* TASK DETAILS
Your answer should hold every line of the records below that contains the string "labels".

* RECORDS FOR THIS TASK
• • • • • • •

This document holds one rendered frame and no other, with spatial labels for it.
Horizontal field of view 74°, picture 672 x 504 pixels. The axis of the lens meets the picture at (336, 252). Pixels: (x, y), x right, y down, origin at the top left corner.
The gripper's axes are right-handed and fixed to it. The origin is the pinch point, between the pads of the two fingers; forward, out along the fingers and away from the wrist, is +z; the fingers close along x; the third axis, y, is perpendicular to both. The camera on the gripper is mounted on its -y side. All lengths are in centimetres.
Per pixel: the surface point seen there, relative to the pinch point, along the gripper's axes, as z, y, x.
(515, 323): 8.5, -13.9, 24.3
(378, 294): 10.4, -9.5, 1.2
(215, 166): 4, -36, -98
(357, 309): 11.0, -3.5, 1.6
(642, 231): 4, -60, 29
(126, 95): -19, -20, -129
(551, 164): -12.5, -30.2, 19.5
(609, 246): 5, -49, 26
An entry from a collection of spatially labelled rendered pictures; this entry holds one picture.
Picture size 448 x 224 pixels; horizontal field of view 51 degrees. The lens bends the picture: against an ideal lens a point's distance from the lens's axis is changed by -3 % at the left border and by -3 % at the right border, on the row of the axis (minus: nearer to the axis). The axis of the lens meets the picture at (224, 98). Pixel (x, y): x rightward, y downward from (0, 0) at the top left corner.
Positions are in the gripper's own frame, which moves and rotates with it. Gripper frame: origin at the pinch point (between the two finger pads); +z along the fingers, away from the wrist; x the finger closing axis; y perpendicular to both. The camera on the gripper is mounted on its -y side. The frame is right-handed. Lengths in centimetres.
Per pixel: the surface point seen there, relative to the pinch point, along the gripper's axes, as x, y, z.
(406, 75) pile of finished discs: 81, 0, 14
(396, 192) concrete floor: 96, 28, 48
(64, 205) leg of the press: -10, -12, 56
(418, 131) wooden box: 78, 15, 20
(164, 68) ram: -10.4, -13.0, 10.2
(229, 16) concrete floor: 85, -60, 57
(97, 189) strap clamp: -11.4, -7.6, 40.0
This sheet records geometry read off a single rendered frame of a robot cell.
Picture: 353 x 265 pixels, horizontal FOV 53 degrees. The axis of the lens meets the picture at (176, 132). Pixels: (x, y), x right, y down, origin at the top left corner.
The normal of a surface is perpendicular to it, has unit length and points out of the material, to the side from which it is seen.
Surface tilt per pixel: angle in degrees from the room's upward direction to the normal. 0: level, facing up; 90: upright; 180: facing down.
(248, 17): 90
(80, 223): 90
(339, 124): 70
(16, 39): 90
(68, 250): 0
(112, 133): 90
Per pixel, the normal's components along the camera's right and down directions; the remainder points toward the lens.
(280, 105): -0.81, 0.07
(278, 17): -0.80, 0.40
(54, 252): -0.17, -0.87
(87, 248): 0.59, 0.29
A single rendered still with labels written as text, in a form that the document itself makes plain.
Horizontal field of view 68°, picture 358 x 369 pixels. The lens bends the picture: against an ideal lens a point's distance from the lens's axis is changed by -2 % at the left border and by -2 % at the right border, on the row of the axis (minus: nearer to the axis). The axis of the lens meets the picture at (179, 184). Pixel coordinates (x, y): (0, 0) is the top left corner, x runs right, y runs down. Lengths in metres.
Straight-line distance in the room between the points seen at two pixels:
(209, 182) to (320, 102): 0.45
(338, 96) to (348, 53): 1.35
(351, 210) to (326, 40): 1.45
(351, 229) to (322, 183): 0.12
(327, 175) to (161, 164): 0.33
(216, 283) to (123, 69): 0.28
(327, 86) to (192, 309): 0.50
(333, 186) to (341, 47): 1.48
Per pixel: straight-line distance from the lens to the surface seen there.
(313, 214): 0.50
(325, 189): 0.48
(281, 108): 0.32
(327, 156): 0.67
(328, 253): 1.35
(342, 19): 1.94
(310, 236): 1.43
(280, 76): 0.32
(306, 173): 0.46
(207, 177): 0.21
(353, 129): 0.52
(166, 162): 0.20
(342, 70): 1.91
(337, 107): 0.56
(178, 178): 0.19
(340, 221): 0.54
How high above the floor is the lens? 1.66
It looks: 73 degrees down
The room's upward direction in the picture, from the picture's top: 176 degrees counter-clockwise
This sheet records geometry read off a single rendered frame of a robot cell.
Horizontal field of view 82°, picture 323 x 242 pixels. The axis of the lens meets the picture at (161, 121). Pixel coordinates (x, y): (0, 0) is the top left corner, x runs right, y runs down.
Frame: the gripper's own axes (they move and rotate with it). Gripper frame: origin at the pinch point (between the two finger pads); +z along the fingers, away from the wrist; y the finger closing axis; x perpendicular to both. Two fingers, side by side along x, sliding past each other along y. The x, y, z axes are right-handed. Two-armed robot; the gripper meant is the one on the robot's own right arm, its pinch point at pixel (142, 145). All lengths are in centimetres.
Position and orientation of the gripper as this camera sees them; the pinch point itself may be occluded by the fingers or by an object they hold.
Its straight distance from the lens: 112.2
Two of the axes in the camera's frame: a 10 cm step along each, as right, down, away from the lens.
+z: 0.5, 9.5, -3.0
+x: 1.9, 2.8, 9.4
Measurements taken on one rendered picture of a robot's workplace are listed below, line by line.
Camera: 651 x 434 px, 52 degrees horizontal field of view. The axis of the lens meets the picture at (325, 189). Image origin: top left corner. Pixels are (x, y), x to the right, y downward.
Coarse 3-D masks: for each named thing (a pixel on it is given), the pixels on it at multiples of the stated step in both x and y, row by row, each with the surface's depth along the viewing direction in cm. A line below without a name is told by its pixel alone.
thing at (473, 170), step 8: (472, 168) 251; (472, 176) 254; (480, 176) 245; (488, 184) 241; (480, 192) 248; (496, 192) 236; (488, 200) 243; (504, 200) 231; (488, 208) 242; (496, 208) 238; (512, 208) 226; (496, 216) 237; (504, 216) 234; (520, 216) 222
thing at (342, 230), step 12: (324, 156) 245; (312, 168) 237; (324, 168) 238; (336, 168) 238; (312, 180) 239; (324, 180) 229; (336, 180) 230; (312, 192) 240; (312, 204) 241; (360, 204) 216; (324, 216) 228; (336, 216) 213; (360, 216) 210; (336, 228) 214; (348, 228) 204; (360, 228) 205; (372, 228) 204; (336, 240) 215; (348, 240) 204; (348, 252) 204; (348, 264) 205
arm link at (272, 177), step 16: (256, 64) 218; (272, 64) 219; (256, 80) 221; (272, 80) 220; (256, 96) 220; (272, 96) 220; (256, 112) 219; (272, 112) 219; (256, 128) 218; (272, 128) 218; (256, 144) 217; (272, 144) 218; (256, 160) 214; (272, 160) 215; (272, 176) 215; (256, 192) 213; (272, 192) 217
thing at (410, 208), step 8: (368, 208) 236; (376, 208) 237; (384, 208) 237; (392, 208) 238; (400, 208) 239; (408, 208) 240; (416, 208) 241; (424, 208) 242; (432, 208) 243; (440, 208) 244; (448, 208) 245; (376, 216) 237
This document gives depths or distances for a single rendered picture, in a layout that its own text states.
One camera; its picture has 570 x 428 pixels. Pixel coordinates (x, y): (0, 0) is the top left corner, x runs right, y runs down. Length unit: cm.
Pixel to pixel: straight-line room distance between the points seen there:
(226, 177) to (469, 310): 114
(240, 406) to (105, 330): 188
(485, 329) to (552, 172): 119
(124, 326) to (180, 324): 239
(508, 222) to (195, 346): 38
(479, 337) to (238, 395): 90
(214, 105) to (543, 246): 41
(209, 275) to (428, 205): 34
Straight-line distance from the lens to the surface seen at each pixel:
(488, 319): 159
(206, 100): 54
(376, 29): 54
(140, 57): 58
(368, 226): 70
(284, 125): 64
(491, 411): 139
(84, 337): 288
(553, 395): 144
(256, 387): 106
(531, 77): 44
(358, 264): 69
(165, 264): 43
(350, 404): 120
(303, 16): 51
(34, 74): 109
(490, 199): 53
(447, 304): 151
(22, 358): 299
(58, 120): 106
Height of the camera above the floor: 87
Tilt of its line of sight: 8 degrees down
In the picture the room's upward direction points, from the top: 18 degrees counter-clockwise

• • • • • • •

* EXPECTED OUTPUT
This document holds one rendered frame and no other, with spatial labels for it.
A single rendered still with labels written as text, in a form that the document itself makes plain.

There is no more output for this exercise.